Print this span of the material below exactly: the line with "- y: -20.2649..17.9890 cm", the line with "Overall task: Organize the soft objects", and every line between them, but nothing else.
+---+
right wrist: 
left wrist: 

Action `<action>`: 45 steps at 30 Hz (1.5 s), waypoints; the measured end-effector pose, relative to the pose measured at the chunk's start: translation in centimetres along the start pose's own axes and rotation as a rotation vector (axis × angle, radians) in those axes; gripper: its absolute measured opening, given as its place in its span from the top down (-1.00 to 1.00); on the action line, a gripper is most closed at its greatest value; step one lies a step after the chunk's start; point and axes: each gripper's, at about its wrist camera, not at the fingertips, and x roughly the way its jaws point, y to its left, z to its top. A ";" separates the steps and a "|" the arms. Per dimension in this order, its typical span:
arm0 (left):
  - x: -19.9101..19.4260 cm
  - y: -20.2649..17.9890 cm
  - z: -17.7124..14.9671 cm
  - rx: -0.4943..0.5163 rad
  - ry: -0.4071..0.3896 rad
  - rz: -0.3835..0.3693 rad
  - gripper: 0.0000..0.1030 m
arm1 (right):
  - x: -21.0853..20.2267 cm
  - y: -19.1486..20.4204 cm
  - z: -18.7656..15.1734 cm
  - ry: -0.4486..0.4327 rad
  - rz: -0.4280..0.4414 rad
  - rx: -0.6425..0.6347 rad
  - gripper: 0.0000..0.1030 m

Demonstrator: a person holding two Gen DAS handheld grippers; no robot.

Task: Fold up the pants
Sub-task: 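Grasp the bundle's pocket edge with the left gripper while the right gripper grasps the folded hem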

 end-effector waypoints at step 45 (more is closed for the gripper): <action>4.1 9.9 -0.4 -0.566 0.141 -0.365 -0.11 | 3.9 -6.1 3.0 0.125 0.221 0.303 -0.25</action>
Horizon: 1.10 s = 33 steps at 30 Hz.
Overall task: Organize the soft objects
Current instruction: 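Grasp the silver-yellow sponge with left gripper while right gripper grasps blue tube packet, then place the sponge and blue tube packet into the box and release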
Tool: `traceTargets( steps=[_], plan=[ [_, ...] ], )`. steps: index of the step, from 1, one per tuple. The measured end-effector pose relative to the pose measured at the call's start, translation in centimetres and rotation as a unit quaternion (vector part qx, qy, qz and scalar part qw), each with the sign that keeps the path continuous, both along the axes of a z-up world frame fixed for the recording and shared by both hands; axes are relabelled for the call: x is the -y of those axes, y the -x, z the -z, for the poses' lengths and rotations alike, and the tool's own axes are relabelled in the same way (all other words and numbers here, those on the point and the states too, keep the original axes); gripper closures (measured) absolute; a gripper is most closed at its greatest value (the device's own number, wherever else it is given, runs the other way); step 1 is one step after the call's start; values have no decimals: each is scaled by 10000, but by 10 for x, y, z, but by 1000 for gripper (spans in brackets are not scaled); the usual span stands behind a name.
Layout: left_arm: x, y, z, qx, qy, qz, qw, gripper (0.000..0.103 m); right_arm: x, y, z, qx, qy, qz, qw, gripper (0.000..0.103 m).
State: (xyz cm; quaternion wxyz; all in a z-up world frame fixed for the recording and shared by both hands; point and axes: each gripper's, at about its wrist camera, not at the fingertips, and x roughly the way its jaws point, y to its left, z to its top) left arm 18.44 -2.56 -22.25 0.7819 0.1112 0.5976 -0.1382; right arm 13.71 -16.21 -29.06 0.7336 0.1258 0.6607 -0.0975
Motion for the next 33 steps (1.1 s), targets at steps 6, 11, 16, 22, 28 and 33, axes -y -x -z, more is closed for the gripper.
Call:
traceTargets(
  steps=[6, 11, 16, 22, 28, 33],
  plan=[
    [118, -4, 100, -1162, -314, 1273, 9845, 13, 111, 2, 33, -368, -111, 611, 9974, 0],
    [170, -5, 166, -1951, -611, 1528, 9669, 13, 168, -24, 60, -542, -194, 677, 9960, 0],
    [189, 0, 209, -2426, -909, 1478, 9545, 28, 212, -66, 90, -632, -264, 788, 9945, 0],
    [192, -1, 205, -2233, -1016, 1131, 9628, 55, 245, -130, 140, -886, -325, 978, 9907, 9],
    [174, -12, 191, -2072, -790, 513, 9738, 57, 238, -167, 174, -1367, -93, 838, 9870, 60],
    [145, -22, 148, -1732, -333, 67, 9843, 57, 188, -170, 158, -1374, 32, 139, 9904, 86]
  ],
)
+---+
= ANSWER SPACE =
  - y: -20.2649..17.9890 cm
  - z: -17.7124..14.9671 cm
  - rx: -0.4943..0.5163 rad
  - ry: -0.4071..0.3896 rad
  - rz: -0.3835..0.3693 rad
  - gripper: 0.0000..0.1030 m
arm1 (right):
  - x: -21.0853..20.2267 cm
  - y: -19.1486..20.4204 cm
  - z: -18.7656..15.1734 cm
  - ry: -0.4486..0.4327 rad
  - rz: -0.4280..0.4414 rad
  - rx: -0.6425..0.6347 rad
  - gripper: 0.0000..0.1030 m

Demonstrator: a person holding two Gen DAS handheld grippers; no robot.

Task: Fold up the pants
Sub-task: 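Grasp the bundle's pocket edge with the left gripper while the right gripper grasps the folded hem
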
 end-effector waypoints at step 45 (more is closed for the gripper): <action>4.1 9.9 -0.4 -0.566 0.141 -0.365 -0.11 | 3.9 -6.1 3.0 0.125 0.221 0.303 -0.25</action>
Horizon: 1.10 s = 33 steps at 30 Hz.
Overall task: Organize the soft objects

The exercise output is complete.